EXERCISE - Look through the lines below; wherever the word "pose" appears, copy that line.

GIVEN INFORMATION -
--- START ---
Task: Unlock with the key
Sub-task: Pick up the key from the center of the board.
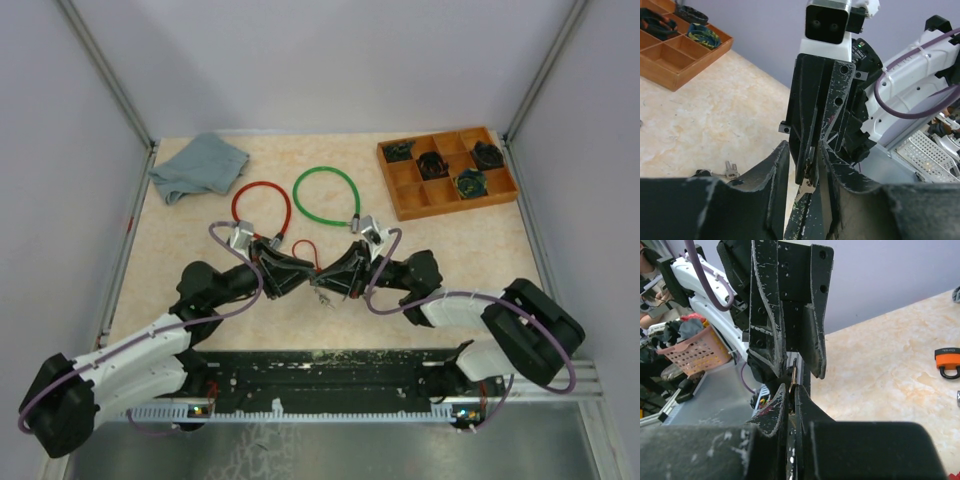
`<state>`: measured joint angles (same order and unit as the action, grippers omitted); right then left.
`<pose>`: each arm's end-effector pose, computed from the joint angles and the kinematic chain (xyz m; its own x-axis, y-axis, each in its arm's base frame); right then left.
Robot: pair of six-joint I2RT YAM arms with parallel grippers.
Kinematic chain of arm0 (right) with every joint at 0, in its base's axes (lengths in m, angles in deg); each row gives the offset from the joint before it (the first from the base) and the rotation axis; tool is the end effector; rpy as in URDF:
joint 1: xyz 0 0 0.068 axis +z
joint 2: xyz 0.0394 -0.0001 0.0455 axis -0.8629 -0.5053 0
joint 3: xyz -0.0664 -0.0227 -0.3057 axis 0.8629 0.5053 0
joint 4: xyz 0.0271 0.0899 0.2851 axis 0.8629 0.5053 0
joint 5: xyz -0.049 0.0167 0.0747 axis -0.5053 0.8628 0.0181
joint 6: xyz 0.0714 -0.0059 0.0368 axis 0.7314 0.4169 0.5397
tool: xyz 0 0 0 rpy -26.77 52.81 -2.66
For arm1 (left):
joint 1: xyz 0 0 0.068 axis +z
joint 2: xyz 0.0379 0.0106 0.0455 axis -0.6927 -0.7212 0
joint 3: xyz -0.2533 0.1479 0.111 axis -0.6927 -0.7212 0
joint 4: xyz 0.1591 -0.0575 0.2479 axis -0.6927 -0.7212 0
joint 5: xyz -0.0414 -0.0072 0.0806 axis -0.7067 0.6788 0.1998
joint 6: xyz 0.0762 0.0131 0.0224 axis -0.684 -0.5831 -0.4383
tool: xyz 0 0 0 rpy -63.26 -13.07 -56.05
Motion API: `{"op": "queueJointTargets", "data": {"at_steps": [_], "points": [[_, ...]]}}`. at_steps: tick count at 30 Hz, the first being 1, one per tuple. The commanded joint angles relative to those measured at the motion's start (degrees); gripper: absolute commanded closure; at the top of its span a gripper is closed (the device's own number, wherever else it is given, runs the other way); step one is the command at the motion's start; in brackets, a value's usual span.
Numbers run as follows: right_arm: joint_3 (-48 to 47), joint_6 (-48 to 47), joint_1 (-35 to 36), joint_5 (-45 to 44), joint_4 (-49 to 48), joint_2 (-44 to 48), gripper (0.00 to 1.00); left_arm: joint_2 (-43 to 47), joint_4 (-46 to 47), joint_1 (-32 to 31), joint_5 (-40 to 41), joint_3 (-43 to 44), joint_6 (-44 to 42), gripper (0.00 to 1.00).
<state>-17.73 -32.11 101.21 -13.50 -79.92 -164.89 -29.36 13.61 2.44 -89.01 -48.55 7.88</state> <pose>0.1755 0.2203 0.2534 -0.3694 0.2632 -0.8912 -0.9283 -0.0612 0.3667 0.1551 -0.1768 0.2843 -0.3762 -0.3631 -0.8524 0.8493 0.2326 -0.4739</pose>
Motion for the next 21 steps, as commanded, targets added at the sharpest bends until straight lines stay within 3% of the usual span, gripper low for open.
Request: {"op": "queueJointTargets", "data": {"at_steps": [1,5,10,12,16,21], "points": [[-2.3,3.0,-0.4,0.3,-6.3,-0.1,1.00,-0.3,4.1,0.3,-3.2,-0.6,0.9,0.67],[-2.4,2.9,-0.4,-0.1,-5.1,0.5,1.00,-0.7,5.0,0.3,-3.7,-0.6,1.5,0.76],[-2.5,2.8,-0.4,-0.5,-4.1,0.8,1.00,-0.9,5.5,0.3,-3.8,-0.6,2.0,0.99],[-2.4,2.8,-0.4,-0.9,-3.8,0.9,1.00,-0.9,5.6,0.3,-3.6,-0.6,2.2,1.00],[-0.5,1.0,-0.4,-3.1,-5.5,1.7,0.79,-0.9,1.0,0.3,-0.9,0.8,2.2,1.00],[2.8,-3.8,-0.4,-7.7,-5.5,4.7,0.64,-0.2,-4.1,0.2,1.3,2.4,2.6,1.00]]}}
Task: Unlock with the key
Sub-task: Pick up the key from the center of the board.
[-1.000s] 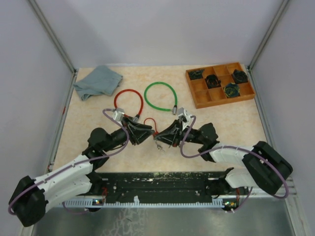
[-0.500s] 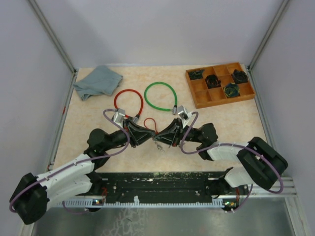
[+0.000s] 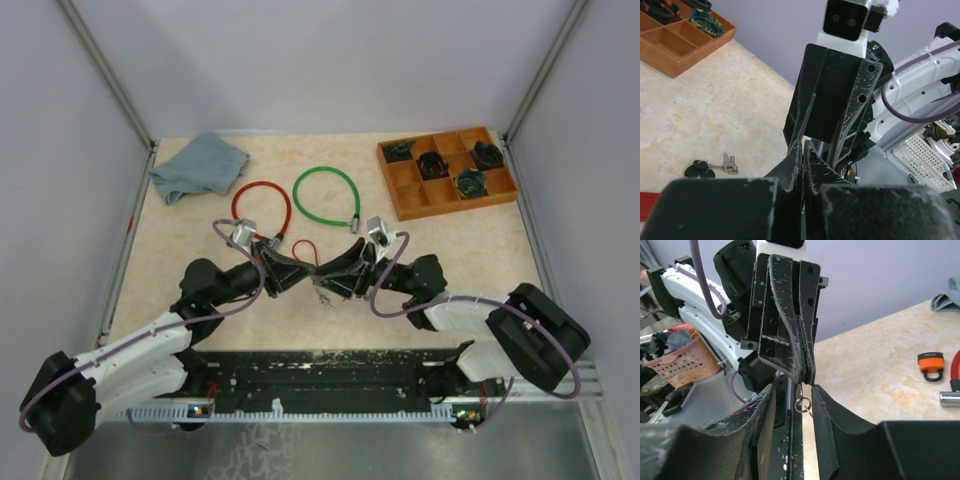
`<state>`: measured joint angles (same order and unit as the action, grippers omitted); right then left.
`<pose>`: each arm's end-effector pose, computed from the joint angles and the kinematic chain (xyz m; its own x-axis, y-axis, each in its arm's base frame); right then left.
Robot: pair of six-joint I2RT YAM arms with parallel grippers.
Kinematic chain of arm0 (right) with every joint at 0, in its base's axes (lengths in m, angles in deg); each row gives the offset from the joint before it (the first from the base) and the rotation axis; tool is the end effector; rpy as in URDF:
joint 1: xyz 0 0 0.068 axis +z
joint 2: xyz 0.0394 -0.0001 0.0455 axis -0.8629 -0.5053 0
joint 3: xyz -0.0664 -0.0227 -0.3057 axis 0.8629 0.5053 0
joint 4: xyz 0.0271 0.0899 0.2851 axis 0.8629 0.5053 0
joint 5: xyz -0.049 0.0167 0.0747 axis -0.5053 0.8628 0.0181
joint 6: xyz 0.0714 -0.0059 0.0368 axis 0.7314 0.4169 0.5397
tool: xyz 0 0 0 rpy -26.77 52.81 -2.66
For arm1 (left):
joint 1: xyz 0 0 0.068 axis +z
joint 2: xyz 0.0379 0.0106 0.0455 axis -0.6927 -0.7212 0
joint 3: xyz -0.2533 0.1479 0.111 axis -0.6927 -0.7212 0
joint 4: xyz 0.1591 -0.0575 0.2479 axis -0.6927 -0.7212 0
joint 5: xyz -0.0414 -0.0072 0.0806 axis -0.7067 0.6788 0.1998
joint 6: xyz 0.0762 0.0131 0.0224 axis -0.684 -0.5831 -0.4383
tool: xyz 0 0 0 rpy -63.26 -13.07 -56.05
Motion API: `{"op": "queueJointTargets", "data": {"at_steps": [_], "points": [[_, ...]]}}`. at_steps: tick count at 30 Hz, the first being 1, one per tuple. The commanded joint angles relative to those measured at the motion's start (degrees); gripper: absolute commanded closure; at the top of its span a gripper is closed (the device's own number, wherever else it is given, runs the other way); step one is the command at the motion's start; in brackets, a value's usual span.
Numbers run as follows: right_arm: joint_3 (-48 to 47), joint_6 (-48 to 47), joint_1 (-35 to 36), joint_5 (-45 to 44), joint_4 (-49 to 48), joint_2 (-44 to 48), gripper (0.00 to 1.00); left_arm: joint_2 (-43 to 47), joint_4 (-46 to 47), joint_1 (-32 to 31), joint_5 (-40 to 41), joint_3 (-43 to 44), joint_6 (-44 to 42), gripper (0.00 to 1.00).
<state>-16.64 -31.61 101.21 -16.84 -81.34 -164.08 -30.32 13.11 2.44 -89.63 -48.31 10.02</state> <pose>0.1747 0.2156 0.2547 -0.3619 0.3089 -0.8796 -0.9275 -0.0246 0.3729 0.1570 -0.1794 0.2812 -0.4234 -0.3539 -0.8340 0.8297 0.2183 -0.5138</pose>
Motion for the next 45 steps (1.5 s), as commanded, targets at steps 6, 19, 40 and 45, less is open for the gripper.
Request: {"op": "queueJointTargets", "data": {"at_steps": [6,19,40,45], "points": [[1.7,-5.0,-0.4,-4.4,-3.4,3.7,0.62,1.1,-4.7,0.2,2.2,3.0,1.2,1.00],[1.1,-1.6,-0.3,-3.4,-8.5,-1.4,0.70,-1.5,-0.3,0.1,1.7,2.2,5.0,1.00],[3.7,-3.0,-0.8,-7.6,-3.2,1.1,1.00,-0.5,-14.6,0.1,10.3,4.5,1.7,0.75],[5.4,-6.6,-1.3,-12.6,5.1,5.2,1.00,-1.2,-26.7,0.1,19.0,7.3,0.3,0.54]]}}
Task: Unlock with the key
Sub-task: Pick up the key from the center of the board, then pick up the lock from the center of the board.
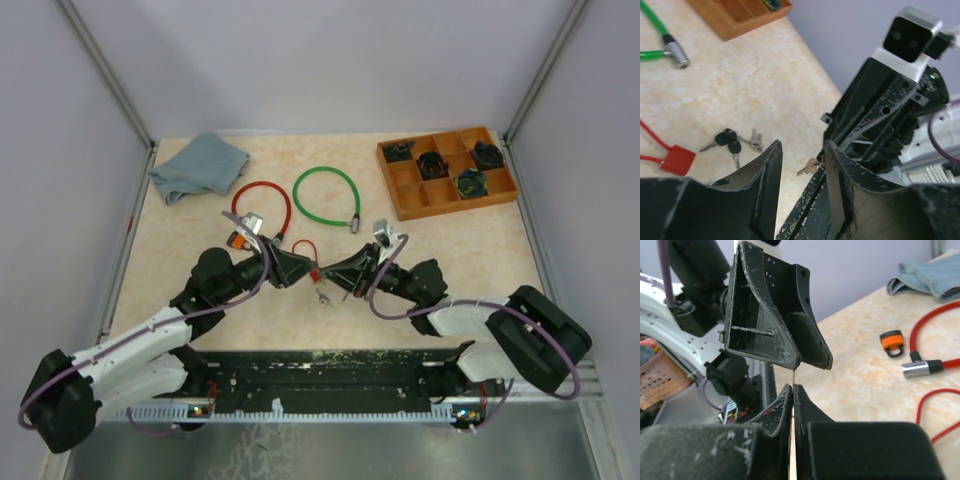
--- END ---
TASK RESPONSE -
`<pose>`: each arm's end-effector pose, computed from the joint angles and the kinematic chain (xyz m; its own x-axis, y-axis, each in its arm's base frame); right then left.
<state>-17.73 -32.11 101.21 -13.50 -79.92 -164.89 -29.36 13.61 2.44 -89.01 -48.55 7.88</state> <pose>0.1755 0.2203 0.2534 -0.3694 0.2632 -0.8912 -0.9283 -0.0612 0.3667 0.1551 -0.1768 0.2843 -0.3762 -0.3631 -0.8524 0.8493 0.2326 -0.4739</pose>
`<pose>`: each arm's end-effector pose, computed from the joint angles and the kinematic chain (xyz m; its own x-axis, y-axis, each in its arm's base frame); right then left.
<state>-16.64 -31.61 101.21 -16.84 -81.34 -164.08 -30.32 13.11 2.44 -89.63 -48.31 10.02</state> <pose>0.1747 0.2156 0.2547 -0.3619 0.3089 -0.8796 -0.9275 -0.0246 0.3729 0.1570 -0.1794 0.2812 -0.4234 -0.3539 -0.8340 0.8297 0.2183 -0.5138</pose>

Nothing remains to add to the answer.